TXT_ARTICLEs

A cobra engolindo boi

A cobra engolindo boi

José Mateus Sobreira Lima Filho, mais conhecido por Zecafilho, tem cara de sapo. Ele, de corpo inteiro, lembra um sapo-boi, também conhecido por sapo-gigante. Mas é nanico, de baixa estatura, do tipo atarracado, quase sem pescoço, bastante gordo, velhaco e velhusco. E vive em valhacouto à procura de falsas donzelas, meninas de programa: um batráquio em busca de bobiçadas. Anfíbio, vive tanto na água quanto em terra. Está sempre nadando em sua pequena piscina. Mora sozinho. Também aparece em seco, nos motéis, anuro, sem rabo preso, com seu jeito de bufonídeo, banguela, pupilas purpurais. Diz ele que qualquer motel é, em seu sentir, um templo, com suas liturgias e seus rituais. Quando ele pega a chave na portaria, já começa a pensar numa espécie de prece. Pensa no altar e no sacrifício, diante do lavabo com água para catecúmenos. Toma vinho, come pão, no simbolismo do ágape, em memória do amor. Luz negra e indireta em velas estilizadas, sempre acesas, claridade votiva para sacralizar o ofício conubial. Zecafilho é meio místico e mistura soda com suco, fruto com fritura. Gosta de comer muito nos motéis, após o dever cumprido. Pândego, coaxa, dá seus pulos na secura e na hidromassagem. Na cabeça vazia, o cinzeiro com incenso traz a lembrança do turíbulo; pires com tira-gosto parece patena; copo, cálice. Metido a poeta, Zecafilho faz analogia entre o profano e o sagrado, entre o secular e o sacrossanto.

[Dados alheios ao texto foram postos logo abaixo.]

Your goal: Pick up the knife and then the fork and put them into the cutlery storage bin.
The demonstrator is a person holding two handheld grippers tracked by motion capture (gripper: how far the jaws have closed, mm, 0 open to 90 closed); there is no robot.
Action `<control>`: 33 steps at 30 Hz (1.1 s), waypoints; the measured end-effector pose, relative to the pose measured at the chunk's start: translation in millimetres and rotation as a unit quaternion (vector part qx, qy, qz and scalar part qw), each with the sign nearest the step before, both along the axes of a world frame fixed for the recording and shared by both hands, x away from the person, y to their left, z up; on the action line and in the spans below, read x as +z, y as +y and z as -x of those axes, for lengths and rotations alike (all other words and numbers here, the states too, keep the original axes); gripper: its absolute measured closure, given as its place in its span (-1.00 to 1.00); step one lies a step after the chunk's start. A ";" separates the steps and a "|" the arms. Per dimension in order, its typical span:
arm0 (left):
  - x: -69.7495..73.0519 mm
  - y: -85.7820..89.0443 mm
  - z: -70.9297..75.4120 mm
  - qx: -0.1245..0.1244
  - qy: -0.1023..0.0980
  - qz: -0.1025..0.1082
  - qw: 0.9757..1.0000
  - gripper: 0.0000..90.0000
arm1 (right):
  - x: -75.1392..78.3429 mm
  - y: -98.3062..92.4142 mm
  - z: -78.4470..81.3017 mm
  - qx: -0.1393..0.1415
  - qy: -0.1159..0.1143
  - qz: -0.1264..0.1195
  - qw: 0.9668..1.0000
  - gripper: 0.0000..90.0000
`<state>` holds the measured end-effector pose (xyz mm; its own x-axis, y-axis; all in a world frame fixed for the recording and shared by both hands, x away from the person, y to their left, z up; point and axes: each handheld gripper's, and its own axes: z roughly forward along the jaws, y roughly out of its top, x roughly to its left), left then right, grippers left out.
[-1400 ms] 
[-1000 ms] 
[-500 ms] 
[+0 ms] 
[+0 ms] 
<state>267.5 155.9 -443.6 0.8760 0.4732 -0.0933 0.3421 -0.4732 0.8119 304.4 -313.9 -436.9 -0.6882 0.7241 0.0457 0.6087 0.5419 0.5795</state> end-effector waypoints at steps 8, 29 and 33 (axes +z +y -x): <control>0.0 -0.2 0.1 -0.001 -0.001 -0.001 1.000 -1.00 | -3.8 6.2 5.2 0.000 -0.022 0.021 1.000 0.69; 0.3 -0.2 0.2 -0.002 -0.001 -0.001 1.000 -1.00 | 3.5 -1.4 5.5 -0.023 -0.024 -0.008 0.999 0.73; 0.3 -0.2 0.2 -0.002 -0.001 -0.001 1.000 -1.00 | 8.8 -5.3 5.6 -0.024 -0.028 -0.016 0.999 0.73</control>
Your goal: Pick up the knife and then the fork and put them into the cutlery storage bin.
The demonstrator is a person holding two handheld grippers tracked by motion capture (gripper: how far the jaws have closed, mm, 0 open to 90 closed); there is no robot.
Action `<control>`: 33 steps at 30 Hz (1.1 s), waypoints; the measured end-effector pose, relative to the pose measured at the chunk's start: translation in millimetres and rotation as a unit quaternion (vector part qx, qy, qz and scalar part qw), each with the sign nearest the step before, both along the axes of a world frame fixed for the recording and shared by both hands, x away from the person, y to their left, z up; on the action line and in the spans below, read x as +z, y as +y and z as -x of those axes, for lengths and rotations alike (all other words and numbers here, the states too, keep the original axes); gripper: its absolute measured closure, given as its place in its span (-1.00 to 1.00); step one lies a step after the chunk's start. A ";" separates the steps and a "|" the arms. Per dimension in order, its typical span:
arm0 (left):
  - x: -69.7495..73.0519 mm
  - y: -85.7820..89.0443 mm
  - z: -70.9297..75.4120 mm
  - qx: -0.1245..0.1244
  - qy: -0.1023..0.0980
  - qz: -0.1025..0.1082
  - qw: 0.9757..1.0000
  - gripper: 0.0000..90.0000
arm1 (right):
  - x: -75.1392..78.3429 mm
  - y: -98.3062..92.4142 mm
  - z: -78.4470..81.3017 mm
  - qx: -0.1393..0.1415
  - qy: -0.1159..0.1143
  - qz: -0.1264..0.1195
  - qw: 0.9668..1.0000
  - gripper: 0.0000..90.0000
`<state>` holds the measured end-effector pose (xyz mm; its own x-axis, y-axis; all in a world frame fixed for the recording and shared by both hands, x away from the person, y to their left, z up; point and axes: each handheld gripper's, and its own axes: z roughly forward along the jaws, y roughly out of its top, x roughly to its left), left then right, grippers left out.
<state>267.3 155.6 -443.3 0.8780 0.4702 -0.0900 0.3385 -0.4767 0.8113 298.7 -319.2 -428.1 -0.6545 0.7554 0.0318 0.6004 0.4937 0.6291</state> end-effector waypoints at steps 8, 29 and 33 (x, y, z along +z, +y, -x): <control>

Marina Antunes Cruz e Silva Quatro, cuja alcunha ou nome de guerra é Marissilva, dá de cara com Zecafilho numa boate. Esbelta, magra, coleante, ela caminha como a cobra; serpenteia, com seus belos dentes sempre à mostra, num cacoete de semi-sorriso e sempre mantém a ponta da língua, que não é bífida, em posição de ataque. Víbora sem veneno mortal, peçonha e antídoto ao mesmo tempo, morde sem matar, marca sem ferir. Faz cicatriz no espírito. Cobra-criada, mas mansa como a cobra-de-duas-cabeças. A cabeça de Marissilva não pensa, apenas dói às vezes. Etiologia da cabeça-inchada pode ser dor-de-cotovelo. Os miolos de Marissilva devem ser moles demais. Sua cachola, porém, é dura como a lápide. Dura na queda, ela dá um duro para conquistar o parceiro. Sua massa cinzenta não preteja. Cabeça-de-vento, madeixas soltas, ideias cabeludas.

Dizem que cobra atrai sapo. A víbora come batráquio. Marissilva pode engolir Zecafilho, em sentido figurado e nos demais sentidos. Ambos se perdem em eufemismos em seu vocabulário. Metáforas da moça: "Doiduras, louqueiras..." O velhote tenta corrigir, tenta acertar, falando pelos cotovelos, ébrio de amor: "A loucura não tem cura. A doideira é só besteira. Louquice não é bobice."

Entram no motel. Horas depois saem de mãos dadas, como dois penitentes que acabam de pagar a promessa.